• TASK OBJECTIVE: Print exactly the lines starting at the one that contains "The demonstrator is" and ending at the last line of the listing below.

• GIVEN DATA:
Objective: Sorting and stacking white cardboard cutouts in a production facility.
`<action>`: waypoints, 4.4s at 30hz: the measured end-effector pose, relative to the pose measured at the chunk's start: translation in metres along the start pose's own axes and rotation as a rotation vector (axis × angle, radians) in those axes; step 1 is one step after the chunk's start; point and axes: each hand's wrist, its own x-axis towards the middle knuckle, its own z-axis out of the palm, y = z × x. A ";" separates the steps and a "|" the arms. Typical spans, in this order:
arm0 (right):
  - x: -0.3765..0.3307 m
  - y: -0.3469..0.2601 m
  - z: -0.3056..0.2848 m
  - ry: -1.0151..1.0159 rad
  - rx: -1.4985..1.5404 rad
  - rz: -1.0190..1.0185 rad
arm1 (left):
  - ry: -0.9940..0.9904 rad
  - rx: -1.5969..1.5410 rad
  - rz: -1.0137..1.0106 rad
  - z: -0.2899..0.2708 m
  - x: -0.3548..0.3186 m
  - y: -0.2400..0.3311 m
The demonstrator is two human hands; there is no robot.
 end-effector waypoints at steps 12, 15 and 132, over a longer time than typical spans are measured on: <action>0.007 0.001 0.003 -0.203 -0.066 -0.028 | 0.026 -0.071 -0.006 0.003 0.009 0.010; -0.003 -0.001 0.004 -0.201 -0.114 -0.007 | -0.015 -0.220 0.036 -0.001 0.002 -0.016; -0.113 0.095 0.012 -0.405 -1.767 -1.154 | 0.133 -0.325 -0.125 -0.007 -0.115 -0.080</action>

• TASK RESPONSE:
The demonstrator is two human hands; there is no robot.
 end-effector waypoints at steps 12, 15 and 132, over a longer time than typical spans are measured on: <action>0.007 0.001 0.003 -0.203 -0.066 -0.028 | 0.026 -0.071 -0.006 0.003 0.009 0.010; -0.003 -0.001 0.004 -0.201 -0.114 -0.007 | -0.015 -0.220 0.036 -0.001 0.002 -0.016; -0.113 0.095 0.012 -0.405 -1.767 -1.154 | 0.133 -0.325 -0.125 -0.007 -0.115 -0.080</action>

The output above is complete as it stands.